(Assigned task): Could you set down exactly the lines of the data below, starting at the one that holds "The point seen at (247, 170)" and ending at the one that holds "Picture: 433 x", both included, and only those?

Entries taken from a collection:
———

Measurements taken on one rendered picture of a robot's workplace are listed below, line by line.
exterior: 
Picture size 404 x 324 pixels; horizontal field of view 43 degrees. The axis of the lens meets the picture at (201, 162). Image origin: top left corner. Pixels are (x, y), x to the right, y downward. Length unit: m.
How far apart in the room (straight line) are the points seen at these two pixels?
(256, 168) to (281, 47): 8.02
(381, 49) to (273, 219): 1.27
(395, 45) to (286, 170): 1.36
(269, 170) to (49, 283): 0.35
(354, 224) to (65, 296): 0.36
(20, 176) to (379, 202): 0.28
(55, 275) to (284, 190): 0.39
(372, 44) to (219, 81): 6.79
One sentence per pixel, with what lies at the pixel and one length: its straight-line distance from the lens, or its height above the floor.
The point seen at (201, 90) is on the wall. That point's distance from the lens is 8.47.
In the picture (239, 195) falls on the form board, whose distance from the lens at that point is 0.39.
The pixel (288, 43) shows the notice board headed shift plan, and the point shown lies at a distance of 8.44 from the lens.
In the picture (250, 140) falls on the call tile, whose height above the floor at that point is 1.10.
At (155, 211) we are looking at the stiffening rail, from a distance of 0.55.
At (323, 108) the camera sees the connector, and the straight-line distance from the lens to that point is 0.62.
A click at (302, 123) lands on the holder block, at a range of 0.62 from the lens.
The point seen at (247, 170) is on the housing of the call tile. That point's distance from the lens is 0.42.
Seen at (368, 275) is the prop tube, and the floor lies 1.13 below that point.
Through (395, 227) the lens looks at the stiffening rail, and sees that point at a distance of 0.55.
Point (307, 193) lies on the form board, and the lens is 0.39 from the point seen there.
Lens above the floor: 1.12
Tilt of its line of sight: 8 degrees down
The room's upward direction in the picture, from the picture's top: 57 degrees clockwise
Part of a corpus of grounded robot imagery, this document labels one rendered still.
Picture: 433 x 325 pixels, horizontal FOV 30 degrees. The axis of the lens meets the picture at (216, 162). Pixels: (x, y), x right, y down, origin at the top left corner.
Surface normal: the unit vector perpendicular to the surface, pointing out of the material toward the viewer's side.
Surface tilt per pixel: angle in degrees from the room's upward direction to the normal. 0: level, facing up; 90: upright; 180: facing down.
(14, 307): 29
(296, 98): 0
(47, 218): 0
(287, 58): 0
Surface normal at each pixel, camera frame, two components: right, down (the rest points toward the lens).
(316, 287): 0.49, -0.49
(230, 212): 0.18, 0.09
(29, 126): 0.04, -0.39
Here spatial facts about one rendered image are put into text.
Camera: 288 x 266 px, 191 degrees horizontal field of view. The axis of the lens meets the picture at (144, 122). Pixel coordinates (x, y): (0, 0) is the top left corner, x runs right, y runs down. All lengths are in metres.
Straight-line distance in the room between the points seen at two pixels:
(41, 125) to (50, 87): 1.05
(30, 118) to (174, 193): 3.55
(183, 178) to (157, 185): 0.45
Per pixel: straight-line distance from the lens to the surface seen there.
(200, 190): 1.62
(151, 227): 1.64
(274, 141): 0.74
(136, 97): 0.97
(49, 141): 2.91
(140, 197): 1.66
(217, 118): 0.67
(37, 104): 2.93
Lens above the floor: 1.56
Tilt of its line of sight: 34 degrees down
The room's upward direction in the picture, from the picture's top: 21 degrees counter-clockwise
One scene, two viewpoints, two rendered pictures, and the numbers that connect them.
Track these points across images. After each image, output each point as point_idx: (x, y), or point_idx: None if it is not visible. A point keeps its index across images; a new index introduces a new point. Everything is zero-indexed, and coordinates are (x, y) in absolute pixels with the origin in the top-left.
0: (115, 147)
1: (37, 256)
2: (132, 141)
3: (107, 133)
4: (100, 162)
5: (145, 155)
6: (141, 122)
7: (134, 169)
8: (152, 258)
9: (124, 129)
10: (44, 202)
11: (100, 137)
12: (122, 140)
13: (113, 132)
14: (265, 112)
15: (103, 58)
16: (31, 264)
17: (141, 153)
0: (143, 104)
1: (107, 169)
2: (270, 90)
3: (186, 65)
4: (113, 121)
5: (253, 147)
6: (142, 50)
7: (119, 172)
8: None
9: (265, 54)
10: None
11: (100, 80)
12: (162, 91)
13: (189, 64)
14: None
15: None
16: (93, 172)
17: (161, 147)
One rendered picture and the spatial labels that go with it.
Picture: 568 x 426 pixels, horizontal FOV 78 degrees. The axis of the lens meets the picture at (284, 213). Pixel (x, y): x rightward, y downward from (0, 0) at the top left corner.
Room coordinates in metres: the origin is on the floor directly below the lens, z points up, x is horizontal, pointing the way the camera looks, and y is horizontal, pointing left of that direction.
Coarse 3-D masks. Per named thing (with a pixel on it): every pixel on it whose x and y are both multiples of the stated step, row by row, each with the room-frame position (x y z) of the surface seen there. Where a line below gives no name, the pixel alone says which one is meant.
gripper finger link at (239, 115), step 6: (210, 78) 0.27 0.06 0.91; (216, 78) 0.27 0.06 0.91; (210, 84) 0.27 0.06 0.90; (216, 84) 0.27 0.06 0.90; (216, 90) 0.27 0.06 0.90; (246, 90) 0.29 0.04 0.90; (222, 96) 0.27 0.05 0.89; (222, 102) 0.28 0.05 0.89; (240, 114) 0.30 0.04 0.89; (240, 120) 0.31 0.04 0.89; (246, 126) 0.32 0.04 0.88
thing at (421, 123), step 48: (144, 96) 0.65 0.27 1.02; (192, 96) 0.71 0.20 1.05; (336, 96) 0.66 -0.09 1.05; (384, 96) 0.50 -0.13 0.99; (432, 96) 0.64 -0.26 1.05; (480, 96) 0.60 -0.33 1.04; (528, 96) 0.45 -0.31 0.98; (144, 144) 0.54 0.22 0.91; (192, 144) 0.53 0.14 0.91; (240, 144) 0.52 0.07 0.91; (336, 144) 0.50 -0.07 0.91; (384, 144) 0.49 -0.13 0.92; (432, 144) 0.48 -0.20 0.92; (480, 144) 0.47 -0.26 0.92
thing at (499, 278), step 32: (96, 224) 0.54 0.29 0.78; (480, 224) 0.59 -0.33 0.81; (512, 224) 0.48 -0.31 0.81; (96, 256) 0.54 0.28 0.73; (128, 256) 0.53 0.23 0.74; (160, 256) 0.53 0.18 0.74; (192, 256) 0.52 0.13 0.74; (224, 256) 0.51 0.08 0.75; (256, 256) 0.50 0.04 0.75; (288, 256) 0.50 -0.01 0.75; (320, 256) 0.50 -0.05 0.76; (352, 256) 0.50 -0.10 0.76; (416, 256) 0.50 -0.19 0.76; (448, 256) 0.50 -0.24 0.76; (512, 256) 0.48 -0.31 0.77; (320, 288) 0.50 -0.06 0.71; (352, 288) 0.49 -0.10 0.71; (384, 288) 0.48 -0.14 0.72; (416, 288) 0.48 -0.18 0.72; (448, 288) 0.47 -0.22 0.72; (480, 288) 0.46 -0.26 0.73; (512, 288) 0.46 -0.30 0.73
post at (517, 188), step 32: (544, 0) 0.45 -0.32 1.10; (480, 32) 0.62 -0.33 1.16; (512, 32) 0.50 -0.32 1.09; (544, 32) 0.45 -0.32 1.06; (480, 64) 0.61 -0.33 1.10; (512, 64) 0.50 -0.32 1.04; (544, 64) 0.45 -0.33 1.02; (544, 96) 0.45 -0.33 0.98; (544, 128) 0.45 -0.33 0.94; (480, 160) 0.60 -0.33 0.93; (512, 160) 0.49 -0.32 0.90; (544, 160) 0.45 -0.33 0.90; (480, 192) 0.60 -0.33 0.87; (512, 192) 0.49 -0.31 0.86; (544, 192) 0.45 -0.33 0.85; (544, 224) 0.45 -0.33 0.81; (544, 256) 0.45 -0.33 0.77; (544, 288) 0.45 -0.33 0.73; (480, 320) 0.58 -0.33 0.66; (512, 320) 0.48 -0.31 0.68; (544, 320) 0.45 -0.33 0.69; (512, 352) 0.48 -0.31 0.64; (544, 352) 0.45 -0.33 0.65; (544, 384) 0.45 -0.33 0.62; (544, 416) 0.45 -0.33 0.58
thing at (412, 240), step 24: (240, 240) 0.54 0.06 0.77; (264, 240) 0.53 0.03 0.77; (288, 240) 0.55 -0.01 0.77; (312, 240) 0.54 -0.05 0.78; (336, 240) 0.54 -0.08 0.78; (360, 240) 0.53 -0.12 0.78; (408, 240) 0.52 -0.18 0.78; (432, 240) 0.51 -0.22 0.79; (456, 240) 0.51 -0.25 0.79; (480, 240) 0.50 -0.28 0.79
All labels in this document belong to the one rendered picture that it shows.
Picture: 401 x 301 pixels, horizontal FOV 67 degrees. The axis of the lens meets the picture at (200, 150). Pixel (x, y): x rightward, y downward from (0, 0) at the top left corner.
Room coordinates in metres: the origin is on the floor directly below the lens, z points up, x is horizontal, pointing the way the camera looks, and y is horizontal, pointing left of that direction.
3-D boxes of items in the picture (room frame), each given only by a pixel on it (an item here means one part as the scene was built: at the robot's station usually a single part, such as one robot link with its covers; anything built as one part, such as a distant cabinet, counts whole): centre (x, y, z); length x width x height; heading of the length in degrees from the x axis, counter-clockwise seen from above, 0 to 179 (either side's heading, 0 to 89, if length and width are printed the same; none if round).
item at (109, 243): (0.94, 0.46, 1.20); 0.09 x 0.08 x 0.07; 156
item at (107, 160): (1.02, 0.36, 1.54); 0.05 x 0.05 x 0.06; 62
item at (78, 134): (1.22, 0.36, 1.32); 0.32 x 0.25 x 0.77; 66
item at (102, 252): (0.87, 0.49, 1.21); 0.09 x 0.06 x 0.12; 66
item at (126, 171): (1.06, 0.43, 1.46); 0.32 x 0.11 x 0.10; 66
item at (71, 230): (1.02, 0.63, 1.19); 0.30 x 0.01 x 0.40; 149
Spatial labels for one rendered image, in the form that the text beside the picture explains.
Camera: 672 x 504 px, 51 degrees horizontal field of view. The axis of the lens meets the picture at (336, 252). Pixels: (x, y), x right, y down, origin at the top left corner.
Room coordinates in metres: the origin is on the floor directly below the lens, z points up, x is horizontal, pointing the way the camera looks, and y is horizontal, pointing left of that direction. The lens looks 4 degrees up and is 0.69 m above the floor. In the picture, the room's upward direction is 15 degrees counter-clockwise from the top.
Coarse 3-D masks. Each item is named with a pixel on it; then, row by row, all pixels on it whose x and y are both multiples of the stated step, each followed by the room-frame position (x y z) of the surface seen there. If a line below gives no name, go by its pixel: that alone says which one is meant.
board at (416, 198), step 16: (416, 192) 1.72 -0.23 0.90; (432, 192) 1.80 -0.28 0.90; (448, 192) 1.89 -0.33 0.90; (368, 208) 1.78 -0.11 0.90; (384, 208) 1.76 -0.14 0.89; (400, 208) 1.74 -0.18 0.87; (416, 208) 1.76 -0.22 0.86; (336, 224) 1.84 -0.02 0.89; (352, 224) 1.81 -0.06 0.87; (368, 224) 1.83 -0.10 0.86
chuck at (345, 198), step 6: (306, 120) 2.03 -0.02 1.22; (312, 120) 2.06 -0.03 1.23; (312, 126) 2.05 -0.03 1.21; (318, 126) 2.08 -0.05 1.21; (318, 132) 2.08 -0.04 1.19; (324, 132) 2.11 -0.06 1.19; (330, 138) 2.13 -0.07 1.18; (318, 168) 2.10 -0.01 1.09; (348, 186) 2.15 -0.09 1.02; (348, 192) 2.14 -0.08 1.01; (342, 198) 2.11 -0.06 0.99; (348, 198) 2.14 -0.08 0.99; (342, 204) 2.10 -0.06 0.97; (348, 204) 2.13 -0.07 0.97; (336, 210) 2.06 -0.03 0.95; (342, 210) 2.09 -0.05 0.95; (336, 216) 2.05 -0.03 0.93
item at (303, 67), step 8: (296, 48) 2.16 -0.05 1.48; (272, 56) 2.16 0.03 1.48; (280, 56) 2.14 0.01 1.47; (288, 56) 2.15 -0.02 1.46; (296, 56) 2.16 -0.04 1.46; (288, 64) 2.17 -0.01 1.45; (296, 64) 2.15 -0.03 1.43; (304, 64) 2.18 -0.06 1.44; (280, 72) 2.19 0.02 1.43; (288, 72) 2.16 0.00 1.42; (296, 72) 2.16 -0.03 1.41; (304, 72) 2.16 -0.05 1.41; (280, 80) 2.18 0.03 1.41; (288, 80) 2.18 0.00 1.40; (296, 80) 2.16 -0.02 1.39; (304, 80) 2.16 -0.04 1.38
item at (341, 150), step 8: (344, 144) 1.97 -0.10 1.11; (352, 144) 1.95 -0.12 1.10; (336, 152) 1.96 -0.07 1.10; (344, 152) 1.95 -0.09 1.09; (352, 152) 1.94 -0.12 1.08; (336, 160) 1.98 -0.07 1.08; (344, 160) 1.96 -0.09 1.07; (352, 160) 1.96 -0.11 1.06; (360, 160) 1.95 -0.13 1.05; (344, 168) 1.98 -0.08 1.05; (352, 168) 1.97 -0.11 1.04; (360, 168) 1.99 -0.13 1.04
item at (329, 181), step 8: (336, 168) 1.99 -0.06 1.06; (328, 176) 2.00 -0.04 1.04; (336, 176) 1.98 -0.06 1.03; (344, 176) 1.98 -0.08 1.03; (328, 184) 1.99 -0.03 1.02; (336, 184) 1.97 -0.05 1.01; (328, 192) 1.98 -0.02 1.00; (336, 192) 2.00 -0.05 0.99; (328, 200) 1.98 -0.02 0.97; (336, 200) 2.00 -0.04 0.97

———

(Solution below):
The point seen at (247, 170) is on the housing of the call tile. That point's distance from the lens is 0.42.
Seen at (368, 275) is the prop tube, and the floor lies 1.13 below that point.
Through (395, 227) the lens looks at the stiffening rail, and sees that point at a distance of 0.55.
Point (307, 193) lies on the form board, and the lens is 0.39 from the point seen there.
Lens above the floor: 1.12
Tilt of its line of sight: 8 degrees down
The room's upward direction in the picture, from the picture's top: 57 degrees clockwise
Part of a corpus of grounded robot imagery, this document labels one rendered still.
Picture: 433 x 325 pixels, horizontal FOV 30 degrees. The axis of the lens meets the picture at (216, 162). Pixels: (x, y), x right, y down, origin at the top left corner.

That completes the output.